# Example: Bayesian quantification of parameter uncertainty:

## Estimating the (Gaussian) posterior pdf of the coefficient parameter field in an elliptic PDE

In this example we tackle the problem of quantifying the uncertainty in the solution of an inverse problem governed by an elliptic PDE via the Bayesian inference framework. Hence, we state the inverse problem as a problem of statistical inference over the space of uncertain parameters, which are to be inferred from data and a physical model. The resulting solution to the statistical inverse problem is a posterior distribution that assigns to any candidate set of parameter fields our belief (expressed as a probability) that a member of this candidate set is the true'' parameter field that gave rise to the observed data.
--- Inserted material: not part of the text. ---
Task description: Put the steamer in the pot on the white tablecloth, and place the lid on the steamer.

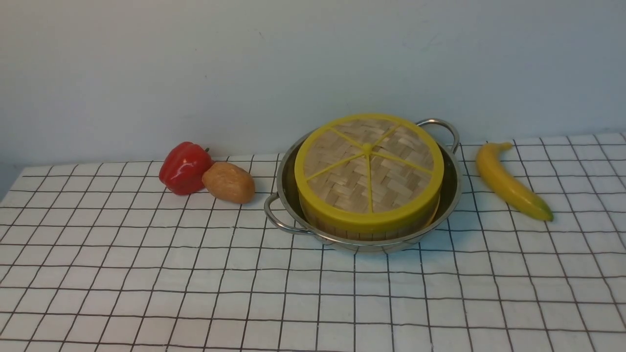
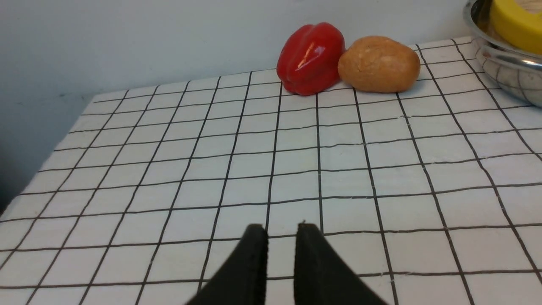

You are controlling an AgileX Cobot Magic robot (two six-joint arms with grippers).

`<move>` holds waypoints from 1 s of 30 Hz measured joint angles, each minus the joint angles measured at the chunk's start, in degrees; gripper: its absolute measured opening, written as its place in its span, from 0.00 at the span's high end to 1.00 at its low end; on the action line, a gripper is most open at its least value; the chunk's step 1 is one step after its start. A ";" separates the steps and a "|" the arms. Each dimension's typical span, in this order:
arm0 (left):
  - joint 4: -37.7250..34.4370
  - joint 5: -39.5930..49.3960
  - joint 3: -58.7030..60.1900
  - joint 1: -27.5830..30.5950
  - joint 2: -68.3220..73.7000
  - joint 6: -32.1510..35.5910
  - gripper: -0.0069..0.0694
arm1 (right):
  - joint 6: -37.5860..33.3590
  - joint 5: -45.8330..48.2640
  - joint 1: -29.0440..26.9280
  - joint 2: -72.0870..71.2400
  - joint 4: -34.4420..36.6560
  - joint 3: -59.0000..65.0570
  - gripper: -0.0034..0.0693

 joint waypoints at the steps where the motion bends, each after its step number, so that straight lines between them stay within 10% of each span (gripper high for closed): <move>1: 0.00 0.00 0.00 0.00 0.00 0.00 0.78 | 0.00 0.00 0.00 0.00 0.00 0.00 0.68; 19: 0.00 0.00 0.00 0.00 0.00 0.05 0.76 | 0.20 -4.60 -2.76 0.04 -3.76 2.07 0.63; 30: 0.00 0.00 0.00 0.00 0.00 0.22 0.72 | 0.18 -43.15 -17.87 0.21 -3.75 31.40 0.62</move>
For simplicity, in what follows we give finite-dimensional expressions (i.e., after discretization of the parameter space) for the Bayesian formulation of the inverse problem.

### Bayes' Theorem:

The posterior probability distribution combines the prior pdf $\pi_{\text{prior}}(\m)$ over the parameter space, which encodes any knowledge or assumptions about the parameter space that we may wish to impose before the data are considered, with a likelihood pdf $\pi_{\text{like}}(\vec{d}_{\text{obs}} \; | \; \m)$, which explicitly represents the probability that a given set of parameters $\m$ might give rise to the observed data $\vec{d}_{\text{obs}} \in \mathbb{R}^m$, namely:

\begin{align} \pi_{\text{post}}(\m | \data) \propto \pi_{\text{prior}}(\m) \pi_{\text{like}}(\data | \m). \end{align}

Note that infinite-dimensional analog of Bayes' formula requires the use Radon-Nikodym derivatives instead of probability density functions.
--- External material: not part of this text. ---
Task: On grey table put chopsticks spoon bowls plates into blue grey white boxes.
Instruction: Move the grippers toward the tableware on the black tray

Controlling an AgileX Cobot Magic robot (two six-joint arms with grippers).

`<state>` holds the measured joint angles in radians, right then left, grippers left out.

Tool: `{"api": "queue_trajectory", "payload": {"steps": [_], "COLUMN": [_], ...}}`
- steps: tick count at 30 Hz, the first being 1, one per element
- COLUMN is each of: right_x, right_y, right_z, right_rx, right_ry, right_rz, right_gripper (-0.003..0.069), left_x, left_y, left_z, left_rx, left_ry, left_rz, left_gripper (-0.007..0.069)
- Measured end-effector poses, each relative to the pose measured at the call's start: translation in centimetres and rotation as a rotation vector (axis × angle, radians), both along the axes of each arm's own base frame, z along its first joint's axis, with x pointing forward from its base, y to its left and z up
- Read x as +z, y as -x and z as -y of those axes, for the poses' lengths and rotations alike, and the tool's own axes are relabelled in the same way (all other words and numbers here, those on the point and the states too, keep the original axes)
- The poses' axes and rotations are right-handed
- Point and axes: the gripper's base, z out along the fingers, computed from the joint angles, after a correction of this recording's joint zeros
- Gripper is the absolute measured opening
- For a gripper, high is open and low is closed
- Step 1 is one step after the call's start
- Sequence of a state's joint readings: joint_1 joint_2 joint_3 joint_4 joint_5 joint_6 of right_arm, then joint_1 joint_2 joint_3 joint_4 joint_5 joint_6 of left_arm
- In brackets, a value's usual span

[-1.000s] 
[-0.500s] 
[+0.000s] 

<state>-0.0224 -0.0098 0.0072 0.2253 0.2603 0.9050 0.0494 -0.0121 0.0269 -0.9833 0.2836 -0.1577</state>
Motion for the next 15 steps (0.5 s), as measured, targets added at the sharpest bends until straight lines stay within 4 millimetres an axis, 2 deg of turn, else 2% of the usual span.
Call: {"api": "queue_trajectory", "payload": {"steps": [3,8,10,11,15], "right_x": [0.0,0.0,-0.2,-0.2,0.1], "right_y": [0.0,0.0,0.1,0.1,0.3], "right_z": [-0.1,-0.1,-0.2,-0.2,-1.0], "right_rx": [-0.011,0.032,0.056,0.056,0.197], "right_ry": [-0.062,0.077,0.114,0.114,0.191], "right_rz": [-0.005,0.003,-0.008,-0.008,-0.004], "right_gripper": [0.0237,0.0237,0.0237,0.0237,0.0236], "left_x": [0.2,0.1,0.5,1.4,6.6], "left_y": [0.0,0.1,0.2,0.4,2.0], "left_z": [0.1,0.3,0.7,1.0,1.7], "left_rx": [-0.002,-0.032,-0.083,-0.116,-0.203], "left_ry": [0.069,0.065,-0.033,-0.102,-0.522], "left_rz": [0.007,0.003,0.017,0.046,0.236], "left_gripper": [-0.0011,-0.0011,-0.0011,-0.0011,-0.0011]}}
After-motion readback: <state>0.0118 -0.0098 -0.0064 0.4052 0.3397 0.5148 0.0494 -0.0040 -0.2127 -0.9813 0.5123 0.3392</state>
### Gaussian prior and noise:

#### The prior:

We consider a Gaussian prior with mean $\vec m_{\text prior}$ and covariance $\bf \Gamma_{\text{prior}}$. The covariance is given by the discretization of the inverse of differential operator $\mathcal{A}^{-2} = (-\gamma \Delta + \delta I)^{-2}$, where $\gamma$, $\delta > 0$ control the correlation length and the variance of the prior operator. This choice of prior ensures that it is a trace-class operator, guaranteeing bounded pointwise variance and a well-posed infinite-dimensional Bayesian inverse problem

#### The likelihood:

$\data = \bf{f}(\m) + \bf{e }, \;\;\; \bf{e} \sim \mathcal{N}(\bf{0}, \bf \Gamma_{\text{noise}} )$

$\pi_{\text like}(\data \; | \; \m) = \exp \left( - \tfrac{1}{2} (\bf{f}(\m) - \data)^T \bf \Gamma_{\text{noise}}^{-1} (\bf{f}(\m) - \data)\right)$

Here $\bf f$ is the parameter-to-observable map that takes a parameter vector $\m$ and maps it to the space observation vector $\data$.

#### The posterior:

$\pi_{\text{post}}(\m \; | \; \data) \propto \exp \left( - \tfrac{1}{2} \parallel \bf{f}(\m) - \data \parallel^{2}_{\bf \Gamma_{\text{noise}}^{-1}} \! - \tfrac{1}{2}\parallel \m - \m_{\text prior} \parallel^{2}_{\bf \Gamma_{\text{prior}}^{-1}} \right)$

### The Gaussian approximation of the posterior: $\mathcal{N}(\vec{\map},\bf \Gamma_{\text{post}})$

The mean of this posterior distribution, $\vec{\map}$, is the parameter vector maximizing the posterior, and is known as the maximum a posteriori (MAP) point. It can be found by minimizing the negative log of the posterior, which amounts to solving a deterministic inverse problem) with appropriately weighted norms,

$\map := \underset{\m}{\arg \min} \; \mathcal{J}(\m) \;:=\; \Big( \frac{1}{2} \| \bf f(\m) - \data \|^2_{\bf \Gamma_{\text{noise}}^{-1}} +\frac{1}{2} \| \m -\m_{\text prior} \|^2_{\bf \Gamma_{\text{prior}}^{-1}} \Big).$

The posterior covariance matrix is then given by the inverse of the Hessian matrix of $\mathcal{J}$ at $\map$, namely

$\bf \Gamma_{\text{post}} = \left(\Hmisfit(\map) + \bf \Gamma_{\text{prior}}^{-1} \right)^{-1}$

#### The prior-preconditioned Hessian of the data misfit:

$\HT := \prcov^{1/2} \Hmisfit \prcov^{1/2}$

#### The generalized eigenvalue problem:

$\Hmisfit \matrix{V} = \prcov^{-1} \matrix{V} \matrix{\Lambda},$

where $\matrix{\Lambda} = diag(\lambda_i) \in \mathbb{R}^{n\times n}$ contains the generalized eigenvalues and the columns of $\matrix V\in \mathbb R^{n\times n}$ the generalized eigenvectors such that $\matrix{V}^T \prcov^{-1} \matrix{V} = \matrix{I}$.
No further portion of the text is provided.